Nothing is needed except the lines below that run from the one with "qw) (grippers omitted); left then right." through the one with "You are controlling", repeated exactly.

***** DATASET RECORDS

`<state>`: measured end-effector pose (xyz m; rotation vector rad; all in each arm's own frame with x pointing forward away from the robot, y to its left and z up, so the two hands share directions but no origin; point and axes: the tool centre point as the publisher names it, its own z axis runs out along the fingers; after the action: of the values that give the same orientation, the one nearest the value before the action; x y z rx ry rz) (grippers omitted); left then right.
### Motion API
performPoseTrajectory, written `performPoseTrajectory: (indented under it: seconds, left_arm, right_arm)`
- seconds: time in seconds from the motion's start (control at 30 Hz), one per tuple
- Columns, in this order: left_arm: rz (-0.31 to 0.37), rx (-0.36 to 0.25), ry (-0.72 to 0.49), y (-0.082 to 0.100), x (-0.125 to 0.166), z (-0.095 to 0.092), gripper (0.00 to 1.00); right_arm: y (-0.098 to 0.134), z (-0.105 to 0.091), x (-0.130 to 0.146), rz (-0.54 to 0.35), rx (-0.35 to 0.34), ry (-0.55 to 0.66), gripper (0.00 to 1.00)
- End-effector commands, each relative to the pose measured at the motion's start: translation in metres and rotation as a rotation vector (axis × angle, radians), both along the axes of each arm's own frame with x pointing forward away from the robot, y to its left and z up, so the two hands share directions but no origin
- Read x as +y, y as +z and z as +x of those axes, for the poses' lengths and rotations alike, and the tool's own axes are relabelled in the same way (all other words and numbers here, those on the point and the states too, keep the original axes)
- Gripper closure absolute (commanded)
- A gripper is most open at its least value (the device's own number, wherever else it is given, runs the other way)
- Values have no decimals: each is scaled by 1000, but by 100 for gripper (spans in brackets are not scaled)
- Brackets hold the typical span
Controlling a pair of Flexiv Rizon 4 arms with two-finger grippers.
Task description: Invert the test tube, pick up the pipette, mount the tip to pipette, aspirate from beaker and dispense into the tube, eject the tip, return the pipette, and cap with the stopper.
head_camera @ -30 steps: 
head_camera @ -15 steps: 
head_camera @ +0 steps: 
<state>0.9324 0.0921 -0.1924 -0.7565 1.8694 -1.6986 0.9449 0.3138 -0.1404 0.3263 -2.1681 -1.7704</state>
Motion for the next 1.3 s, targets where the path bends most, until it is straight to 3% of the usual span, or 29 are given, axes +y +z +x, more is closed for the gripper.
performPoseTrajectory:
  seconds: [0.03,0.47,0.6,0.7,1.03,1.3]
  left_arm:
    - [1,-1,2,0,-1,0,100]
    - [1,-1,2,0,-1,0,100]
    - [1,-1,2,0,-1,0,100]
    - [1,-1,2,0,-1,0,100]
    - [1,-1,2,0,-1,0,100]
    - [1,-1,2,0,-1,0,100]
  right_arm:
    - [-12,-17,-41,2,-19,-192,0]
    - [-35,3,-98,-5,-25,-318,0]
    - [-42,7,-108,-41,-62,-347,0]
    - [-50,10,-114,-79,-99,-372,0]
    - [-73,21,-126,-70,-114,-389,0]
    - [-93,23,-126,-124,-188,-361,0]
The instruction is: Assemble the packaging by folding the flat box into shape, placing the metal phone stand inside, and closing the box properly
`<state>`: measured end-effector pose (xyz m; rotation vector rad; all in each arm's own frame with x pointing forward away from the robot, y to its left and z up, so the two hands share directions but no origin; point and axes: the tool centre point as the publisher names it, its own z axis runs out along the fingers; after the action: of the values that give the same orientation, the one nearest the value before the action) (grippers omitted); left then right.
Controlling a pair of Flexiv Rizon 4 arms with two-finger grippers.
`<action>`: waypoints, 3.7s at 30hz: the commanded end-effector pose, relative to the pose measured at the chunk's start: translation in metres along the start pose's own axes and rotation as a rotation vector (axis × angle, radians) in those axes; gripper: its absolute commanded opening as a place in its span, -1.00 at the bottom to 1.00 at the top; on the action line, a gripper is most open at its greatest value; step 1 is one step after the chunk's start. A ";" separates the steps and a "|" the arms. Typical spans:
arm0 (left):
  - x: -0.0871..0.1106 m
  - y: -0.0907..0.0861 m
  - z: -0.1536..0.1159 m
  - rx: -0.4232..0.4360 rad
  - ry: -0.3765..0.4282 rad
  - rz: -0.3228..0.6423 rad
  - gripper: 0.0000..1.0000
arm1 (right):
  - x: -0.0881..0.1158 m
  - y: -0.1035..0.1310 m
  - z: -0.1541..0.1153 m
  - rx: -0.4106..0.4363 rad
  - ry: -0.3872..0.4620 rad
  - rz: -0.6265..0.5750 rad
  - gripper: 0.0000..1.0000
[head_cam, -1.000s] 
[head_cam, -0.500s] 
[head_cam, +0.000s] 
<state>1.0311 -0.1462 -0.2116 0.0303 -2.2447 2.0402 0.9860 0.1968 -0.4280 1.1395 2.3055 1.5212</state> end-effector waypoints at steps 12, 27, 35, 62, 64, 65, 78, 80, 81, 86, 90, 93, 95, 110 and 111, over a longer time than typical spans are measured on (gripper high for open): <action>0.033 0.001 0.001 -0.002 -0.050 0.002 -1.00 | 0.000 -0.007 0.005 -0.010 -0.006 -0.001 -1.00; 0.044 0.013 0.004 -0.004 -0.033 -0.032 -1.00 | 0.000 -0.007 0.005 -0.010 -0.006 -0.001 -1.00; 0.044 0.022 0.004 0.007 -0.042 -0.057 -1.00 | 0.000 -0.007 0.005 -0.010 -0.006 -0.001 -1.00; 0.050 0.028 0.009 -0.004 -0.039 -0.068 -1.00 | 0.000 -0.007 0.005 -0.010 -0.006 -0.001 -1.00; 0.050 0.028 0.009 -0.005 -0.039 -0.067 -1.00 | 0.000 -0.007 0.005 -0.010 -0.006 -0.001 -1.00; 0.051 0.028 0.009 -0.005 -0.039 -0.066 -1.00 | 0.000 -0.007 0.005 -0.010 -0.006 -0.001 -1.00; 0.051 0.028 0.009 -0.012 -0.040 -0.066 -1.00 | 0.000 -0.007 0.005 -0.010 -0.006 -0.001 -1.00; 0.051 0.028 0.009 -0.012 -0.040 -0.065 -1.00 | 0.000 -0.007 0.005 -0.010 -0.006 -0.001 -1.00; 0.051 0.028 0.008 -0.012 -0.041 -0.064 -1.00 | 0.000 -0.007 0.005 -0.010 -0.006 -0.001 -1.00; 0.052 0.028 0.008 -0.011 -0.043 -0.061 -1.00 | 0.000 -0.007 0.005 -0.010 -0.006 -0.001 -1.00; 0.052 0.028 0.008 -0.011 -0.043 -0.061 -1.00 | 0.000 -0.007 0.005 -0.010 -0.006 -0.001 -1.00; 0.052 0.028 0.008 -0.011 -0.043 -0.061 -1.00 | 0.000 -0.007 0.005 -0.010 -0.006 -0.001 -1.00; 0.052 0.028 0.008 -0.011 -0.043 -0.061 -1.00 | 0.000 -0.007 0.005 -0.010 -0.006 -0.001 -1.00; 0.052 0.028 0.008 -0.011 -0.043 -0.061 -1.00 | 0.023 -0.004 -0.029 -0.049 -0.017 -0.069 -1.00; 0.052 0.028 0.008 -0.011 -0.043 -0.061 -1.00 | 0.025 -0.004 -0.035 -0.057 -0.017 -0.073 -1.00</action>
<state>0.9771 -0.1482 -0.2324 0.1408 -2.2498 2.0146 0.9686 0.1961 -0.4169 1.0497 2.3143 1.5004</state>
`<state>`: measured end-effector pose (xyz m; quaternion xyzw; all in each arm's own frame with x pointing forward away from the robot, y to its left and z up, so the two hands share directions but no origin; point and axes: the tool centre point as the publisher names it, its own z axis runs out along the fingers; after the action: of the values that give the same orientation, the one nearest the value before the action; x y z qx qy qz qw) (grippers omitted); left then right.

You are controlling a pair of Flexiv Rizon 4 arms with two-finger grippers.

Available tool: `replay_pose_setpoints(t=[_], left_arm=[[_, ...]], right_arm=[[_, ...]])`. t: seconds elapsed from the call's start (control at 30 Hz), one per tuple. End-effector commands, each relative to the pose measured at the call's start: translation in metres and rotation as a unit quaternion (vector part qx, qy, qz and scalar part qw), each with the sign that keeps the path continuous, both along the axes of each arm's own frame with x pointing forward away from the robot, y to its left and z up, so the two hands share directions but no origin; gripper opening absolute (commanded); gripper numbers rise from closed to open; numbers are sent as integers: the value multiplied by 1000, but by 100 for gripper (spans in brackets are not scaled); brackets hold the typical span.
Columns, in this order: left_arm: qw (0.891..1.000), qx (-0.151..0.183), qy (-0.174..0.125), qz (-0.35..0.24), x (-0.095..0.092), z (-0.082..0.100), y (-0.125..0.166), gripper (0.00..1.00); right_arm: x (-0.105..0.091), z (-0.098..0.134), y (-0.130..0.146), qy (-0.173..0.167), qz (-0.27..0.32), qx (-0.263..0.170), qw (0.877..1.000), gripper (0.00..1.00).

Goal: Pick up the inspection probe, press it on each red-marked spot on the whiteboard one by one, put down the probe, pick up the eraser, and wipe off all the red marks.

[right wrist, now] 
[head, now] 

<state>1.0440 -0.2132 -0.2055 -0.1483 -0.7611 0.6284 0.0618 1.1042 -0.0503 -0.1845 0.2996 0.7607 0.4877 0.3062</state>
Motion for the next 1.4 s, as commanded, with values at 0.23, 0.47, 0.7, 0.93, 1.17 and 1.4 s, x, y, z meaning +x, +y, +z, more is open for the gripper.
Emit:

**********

■ RESPONSE BELOW
`<state>`: measured end-effector pose (xyz m; quaternion xyzw; all in each arm's own frame with x pointing forward away from the robot, y to its left and z up, so the two hands share directions but no origin; point and axes: the tool centre point as the publisher names it, its own z axis runs out along the fingers; after the action: of the values that give the same orientation, the one nearest the value before the action; x y z qx qy qz qw) (grippers omitted); left then right.

You are controlling a pair of Flexiv Rizon 4 arms with two-finger grippers.

The reply is now complete.